I spotted the first Cruze Hatch models in the Hertz fleet in early 2018, and so, although I had driven the regular Saloon version in September 2016, added it to the list of cars to try out at some point. It got to the top part of the list following the news that Chevrolet would cease production of the model and close the plant that builds the saloon versions, in Lordstown, Ohio, and the Mexican plant that builds the Hatch models would be making the new Blazer crossover instead, it seemed like the chance to try one would not be around for much longer. Every day in the Spring 2019 trip, as I wandered around the Hertz facilities first at LAX and then at Phoenix Sky Harbor, I noted that there there were plenty of Cruze models on offer, but they were all saloons, and then on a evening in Phoenix when total availability was very limited indeed, I spotted this one parked up. It was on Florida plates, as, I have noticed, are quite a few of the rare cars in the fleet, and although it was a 2018 model, it appeared in good condition and had not covered a massive mileage. After days of driving white car after white car, it was also a different colour, which in the rather gloomy lighting I thought could have been a dark blue, but the key said “grey” (well, actually, it said “gray”, as this is America and that is how they spell it!), and subsequent research informed me that the colour is called Nightfall Grey Metallic and it does indeed have a slight sparkle to it in the sunshine. It was in LT trim, so the same as the saloon model I had tried before, but one model year newer and of course with the different rear end. The timing of the test proved good, as I had literally just returned a Ford Focus Hatch and two days before that had been driving around in a US spec VW Golf, so not only could I assess the Cruze in absolute terms, but two of its direct market rivals were very fresh in my memory as well.
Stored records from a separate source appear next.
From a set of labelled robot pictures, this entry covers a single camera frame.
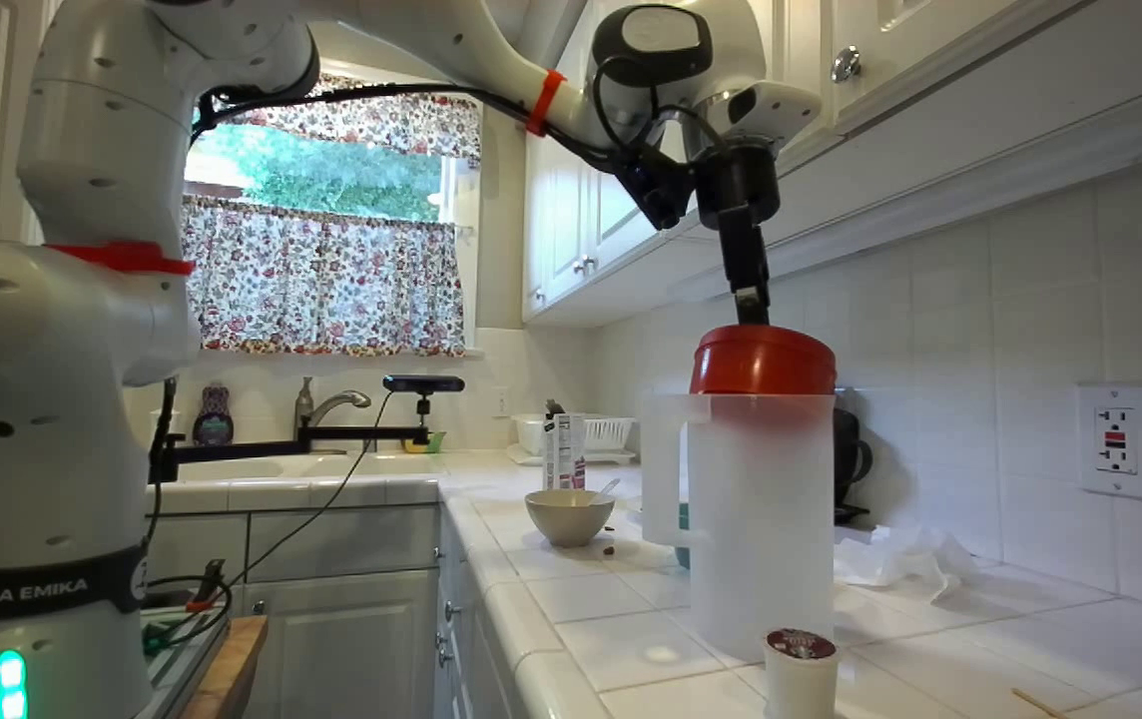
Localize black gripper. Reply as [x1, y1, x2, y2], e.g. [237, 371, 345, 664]
[693, 140, 785, 331]

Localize red jug lid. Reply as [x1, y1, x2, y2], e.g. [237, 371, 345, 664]
[687, 318, 843, 403]

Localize translucent plastic jug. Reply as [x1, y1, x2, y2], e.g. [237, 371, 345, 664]
[635, 378, 843, 667]

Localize white rectangular container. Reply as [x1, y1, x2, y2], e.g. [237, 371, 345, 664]
[506, 412, 639, 467]

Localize granulated sugar box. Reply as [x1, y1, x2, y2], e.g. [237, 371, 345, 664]
[540, 395, 591, 494]

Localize white bowl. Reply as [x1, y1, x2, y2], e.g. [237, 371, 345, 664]
[523, 483, 618, 551]

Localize crumpled clear plastic wrap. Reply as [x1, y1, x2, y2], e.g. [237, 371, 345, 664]
[829, 519, 981, 599]

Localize floral curtain valance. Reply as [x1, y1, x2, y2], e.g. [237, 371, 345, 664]
[232, 82, 486, 166]

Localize white cylindrical container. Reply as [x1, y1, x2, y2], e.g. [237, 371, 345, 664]
[764, 624, 843, 719]

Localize floral window curtain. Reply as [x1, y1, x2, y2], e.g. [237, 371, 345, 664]
[180, 186, 471, 361]

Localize chrome faucet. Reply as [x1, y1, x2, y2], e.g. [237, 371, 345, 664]
[292, 371, 375, 456]

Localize white lower cabinets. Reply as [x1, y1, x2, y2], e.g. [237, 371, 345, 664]
[138, 498, 523, 719]

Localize dark soap bottle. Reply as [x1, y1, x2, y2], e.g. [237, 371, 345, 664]
[193, 382, 240, 451]

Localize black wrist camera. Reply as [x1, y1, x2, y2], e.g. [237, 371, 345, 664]
[608, 136, 701, 233]

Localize black bar camera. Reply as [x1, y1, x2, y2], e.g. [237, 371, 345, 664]
[381, 371, 469, 399]

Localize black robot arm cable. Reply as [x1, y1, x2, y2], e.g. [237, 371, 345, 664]
[189, 74, 687, 209]

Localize white wall outlet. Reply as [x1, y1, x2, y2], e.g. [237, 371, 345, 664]
[1073, 378, 1142, 506]

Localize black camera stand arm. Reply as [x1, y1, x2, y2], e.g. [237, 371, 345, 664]
[149, 378, 439, 487]

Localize black camera cable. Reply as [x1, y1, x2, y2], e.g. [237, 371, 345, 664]
[224, 387, 399, 591]

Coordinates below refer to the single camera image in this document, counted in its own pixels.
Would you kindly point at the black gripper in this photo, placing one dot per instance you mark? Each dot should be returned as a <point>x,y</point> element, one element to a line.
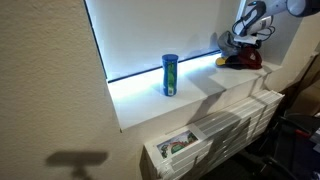
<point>246,48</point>

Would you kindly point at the maroon baseball cap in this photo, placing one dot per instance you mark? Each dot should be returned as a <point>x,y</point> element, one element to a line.
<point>250,59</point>

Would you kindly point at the white wall radiator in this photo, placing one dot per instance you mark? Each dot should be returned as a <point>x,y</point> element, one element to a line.
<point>226,130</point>

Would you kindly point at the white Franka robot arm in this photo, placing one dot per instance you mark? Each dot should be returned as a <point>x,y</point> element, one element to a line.
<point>296,6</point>

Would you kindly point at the yellow and black cap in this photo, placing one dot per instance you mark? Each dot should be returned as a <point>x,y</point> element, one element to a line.
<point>221,61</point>

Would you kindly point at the white wrist camera mount plate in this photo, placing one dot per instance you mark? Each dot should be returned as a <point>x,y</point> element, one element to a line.
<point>246,39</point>

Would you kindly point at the blue cylindrical canister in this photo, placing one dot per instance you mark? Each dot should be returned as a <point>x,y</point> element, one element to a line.
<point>170,75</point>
The 1.4 litre Turbo four that powered this car, and indeed the majority of US market Cruze models, develops 153 bhp, which is right on the class average. And average is really how you would describe the performance. The engine is smooth and decently willing, but generally unremarkable. It will be remembered more for the low noise levels and refinement when cruising than for the acceleration which is delivers, though that is going to be sufficient for everyday motoring and the car feels livelier once underway than when moving off from rest or low speeds. Although the Cruze has a few bhp less than the Focus I had been driving the day before, it really did not feel like it was down on power. To get the best out of it, you will need to work the engine quite hard, but the transmission is quite responsive to your intent in this regard, and so when I needed a burst of speed, or to keep momentum when going up the steeper inclines of the test route, there were no issues. There is a manual mode for the six speed automatic box, but I left the system to do what it thought best. In my previous test, I noted that there was a lot of travel between the different positions and whilst that was also the case here, I had fewer difficulties in moving the lever far enough to have made the desired selection. Largely because the majority of the test route for the Cruze was the same as that for the Focus, I covered an identical test mileage, of 163 miles. And when it came to filling it up, I had to put in exactly the same amount of fuel, 4.43 gallons, which computes to 36.57 mpg US or 43.69 mpg Imperial. This is a good result, though it is fair to say that there was no long haul on the freeway to reduce this, and no urban crawling either. Press reviews have generally commented on the good fuel economy for this model, though. Certainly, this is quite a bit better than the result with the Cruze Saloon in 2016 which delivered a result that was around 5 mpg less on what, as far as I can recall, was a very similar test route. There is a standard Stop/Start system, and much to the annoyance of many Americans, this cannot be disabled.
The other driving characteristics are equally competent and also rather undistinguished. The steering is light, so the car is easy to manoeuvre, but not so light that itis devoid of feel. Comparing it after a day with a Focus was always going to be a tough challenge, of course, and it is fair to say that if you were not convinced by how good the Ford was to steer and point down a twisty road, then a day with a competitor like this would show you the difference between OK and rather better. The Cruze sticks to the road, but there is understeer and some body roll if you get to the bends with your enthusiasm intact. The ride is well judged, proving soft enough to smooth out the bumps that you do find in Arizona, just not on the same scale as in California. There are 205/55 R16 wheels fitted and I thought the Cruze looked a bit like it could do with bigger, but that is a visual comment rather than a dynamic assessment. The brakes were fine, just as you would want them. I had no particular issues with visibility. There is quite a large area of metal work around the rear three-quarters for the hatch design, but this did not seem to present problems at oblique junctions or when reversing, and the now mandated rear-view camera certainly helped. The door mirrors gave a good field of view.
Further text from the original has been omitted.